Tras revisar una larga lista de experimentos de psicología social, Cass R. Sunstein concluye que, cuando un grupo de personas más o menos identificadas entre sí, difiere con otro grupo en alguna cuestión que considera relevante, el debate entre ambos no llevará al acuerdo sino a polarizar sus diferencias. El autor aporta evidencia suficiente para discutir que una opinión más o menos matizada se correrá al extremo al escuchar otras que vengan de personas vociferantes afines a ella, o podrá participar de una “cascada” de opiniones duras e intransigentes, aunque ignore casi todo sobre el tema (La conformidad, 2021).
La tesis que ha venido defendiendo Sunstein desde el principio de este siglo es que solo un puñado de personas tiene opiniones definitivas, acaso, sobre algunos temas, mientras que la gran mayoría suele moverse con el viento de las conversaciones y dejarse llevar por la necesidad de formar parte de algún grupo (amigos, socios, colegas, compañeros, familia) sin oponer demasiada resistencia. Muy pocos se dejan la piel con tal de defender sus convicciones o de huir de una contradicción. Las grandes corrientes de opinión son aire en movimiento y aun los temas más delicados de la vida en común pueden cambiar de orientación conforme avanza el día.
Quienes han estudiado estas cuestiones desde que emergieron los medios masivos de comunicación al correr del Siglo XX, entendieron que para afirmar una corriente de opinión no bastaba hacerse escuchar, sino que había que hacerlo de manera contundente, directa y firme, dejando de lado los matices que estorban a la sencillez y la nitidez de los mensajes. A esa fórmula debe añadirse la autoridad moral o política del emisor.

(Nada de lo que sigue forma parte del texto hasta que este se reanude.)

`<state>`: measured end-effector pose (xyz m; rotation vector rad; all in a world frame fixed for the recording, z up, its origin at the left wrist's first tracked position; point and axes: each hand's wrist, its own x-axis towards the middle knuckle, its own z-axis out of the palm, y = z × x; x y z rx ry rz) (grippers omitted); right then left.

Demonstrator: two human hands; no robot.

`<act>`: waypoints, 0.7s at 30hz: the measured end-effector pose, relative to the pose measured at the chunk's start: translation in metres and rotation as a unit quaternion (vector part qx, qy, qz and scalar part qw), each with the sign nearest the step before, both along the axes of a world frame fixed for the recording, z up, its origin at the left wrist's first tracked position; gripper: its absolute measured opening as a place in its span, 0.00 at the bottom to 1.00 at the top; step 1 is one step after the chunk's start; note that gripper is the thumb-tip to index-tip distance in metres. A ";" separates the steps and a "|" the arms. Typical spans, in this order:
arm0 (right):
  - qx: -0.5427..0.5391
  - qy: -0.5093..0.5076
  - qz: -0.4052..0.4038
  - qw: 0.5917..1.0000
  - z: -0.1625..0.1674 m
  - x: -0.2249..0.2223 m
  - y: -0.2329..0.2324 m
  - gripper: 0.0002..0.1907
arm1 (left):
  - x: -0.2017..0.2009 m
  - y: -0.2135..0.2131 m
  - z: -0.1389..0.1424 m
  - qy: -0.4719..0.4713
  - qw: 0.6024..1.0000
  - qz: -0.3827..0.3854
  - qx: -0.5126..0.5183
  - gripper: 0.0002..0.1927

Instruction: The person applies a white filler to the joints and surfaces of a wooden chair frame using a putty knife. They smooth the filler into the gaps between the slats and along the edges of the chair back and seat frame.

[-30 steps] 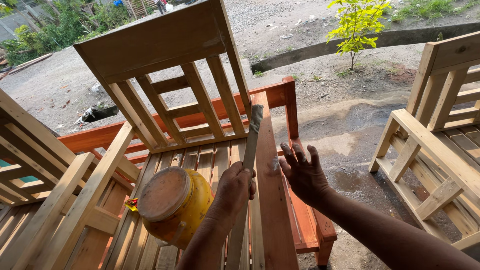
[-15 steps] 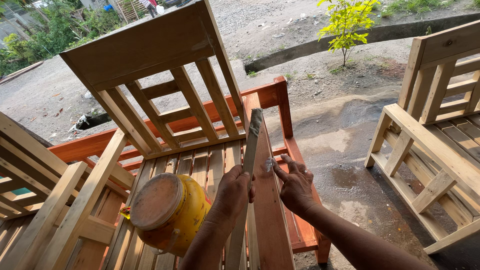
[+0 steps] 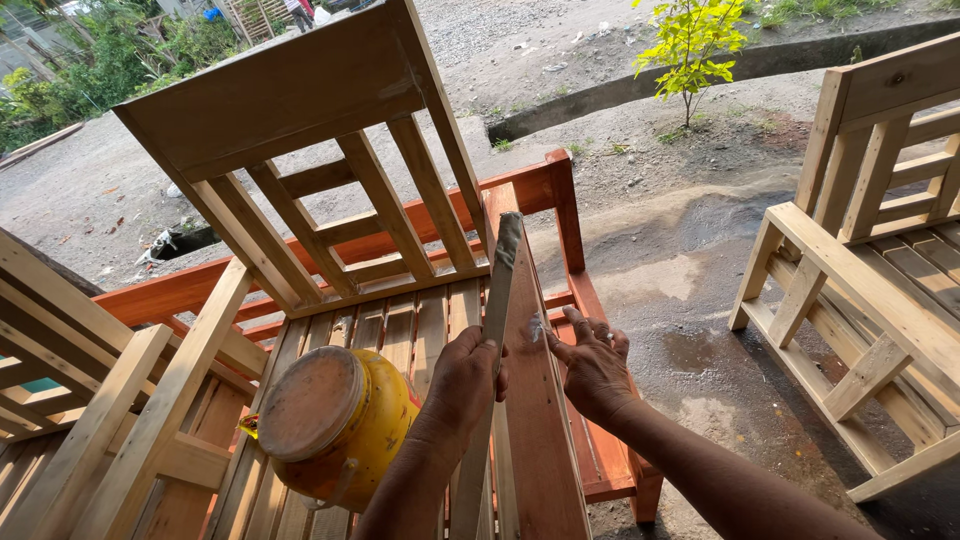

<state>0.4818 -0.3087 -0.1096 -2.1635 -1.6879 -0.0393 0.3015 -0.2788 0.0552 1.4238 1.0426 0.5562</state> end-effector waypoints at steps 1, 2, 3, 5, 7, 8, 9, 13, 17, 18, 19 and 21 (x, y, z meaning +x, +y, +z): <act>0.015 0.042 -0.012 0.999 -0.002 0.002 0.000 0.39 | 0.000 0.000 0.000 0.004 1.000 0.000 0.001 0.12; 0.029 0.085 -0.024 0.996 -0.003 0.004 0.000 0.39 | -0.001 -0.001 -0.001 0.008 1.000 0.001 0.003 0.12; 0.046 0.126 -0.034 0.990 -0.004 0.007 0.003 0.38 | -0.001 0.000 -0.001 0.011 1.000 0.004 0.006 0.12; 0.123 0.477 0.052 0.869 -0.004 0.016 0.008 0.44 | -0.003 0.003 0.000 0.007 1.000 0.009 0.004 0.12; 0.127 0.676 0.080 0.722 -0.007 0.014 0.007 0.48 | -0.006 0.001 -0.002 0.006 1.000 0.011 -0.003 0.12; 0.102 0.717 0.073 0.685 -0.008 0.012 0.007 0.48 | -0.006 0.001 -0.003 0.002 1.000 0.012 -0.003 0.12; 0.076 0.757 0.065 0.646 -0.009 0.009 0.005 0.49 | -0.006 0.001 -0.003 -0.001 1.000 0.012 -0.004 0.12; 0.080 0.791 0.071 0.602 -0.010 -0.001 0.002 0.51 | -0.007 0.000 -0.005 -0.003 1.000 0.017 -0.010 0.12; 0.092 0.774 0.114 0.616 -0.007 -0.003 0.003 0.53 | -0.008 -0.001 -0.005 0.006 1.000 0.020 -0.013 0.12; 0.096 0.757 0.134 0.632 -0.007 -0.003 0.003 0.53 | -0.008 0.000 -0.005 0.002 1.000 0.020 -0.014 0.12; 0.101 0.658 0.114 0.738 -0.007 -0.002 0.003 0.54 | -0.007 0.001 -0.006 0.004 1.000 0.019 -0.011 0.12; 0.103 0.420 0.065 0.899 -0.009 -0.001 0.001 0.56 | -0.005 0.002 -0.007 0.008 1.000 0.018 -0.007 0.12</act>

Pero la clave indispensable es la identidad y la empatía del receptor, que escuchará con atención si lo que se dice corresponde con lo que ya cree y, más aún, si el mensaje lo distingue y lo singulariza.
Los clásicos de estos temas ya sabían lo que hoy confirma Sunstein: que importa mucho más la emoción de ser parte de algo que la verdad verificable, pero solitaria. Con toda razón, Goebbels aconsejaba que, si había que mentir, era mejor inventar grandes mentiras imposibles de contradecir en tiempo presente, pues la gente está dispuesta a conformarse con lo que se dice y con lo que otros creen. Eso mismo observó Hannah Arendt para explicar el origen del totalitarismo: para vender futuro, es indispensable decir mentiras. Un poco más tarde, autores como Marshall McLuhan observaron que el medio –el origen del mensaje, su forma y su “envoltura”—pesaban más que su contenido, mientras que Harold Lasswell inició una disciplina –las políticas públicas—discutiendo cómo seleccionar temas dignos de atención por los gobiernos, en medio del ruido de los medios y de la inevitable polarización de las agendas públicas.
Nuestra tecnología de comunicación actual no ha cambiado nada fundamental de ese trayecto. Por el contrario, lo ha profundizado: los algoritmos nos encapsulan en nuestros grupos, nuestros valores y nuestras creencias y añaden leña al fuego de las diferencias. La “batalla por la atención”, como le ha llamado Mario Campos con exactitud (Aguilar, 2024), conforma una telaraña de la que nadie escapa y que, en vez de acercarnos y armonizarnos, nos separa y nos excita. La mayor paradoja de nuestro época es que mientras más tiempo dedicamos a las redes sociales, más aislados nos quedamos.
Así que no: en 2026 no habrá tregua, ni descanso ni compasión. Sería un buen deseo: que haya más amor y menos odio. Pero la verdad es que no existe ni el más mínimo indicio para decir que la polarización que nos está partiendo y enconando cada vez más se acabará. Todo lo opuesto: a la necia siembra de los vientos seguirá la cosecha de las tempestades.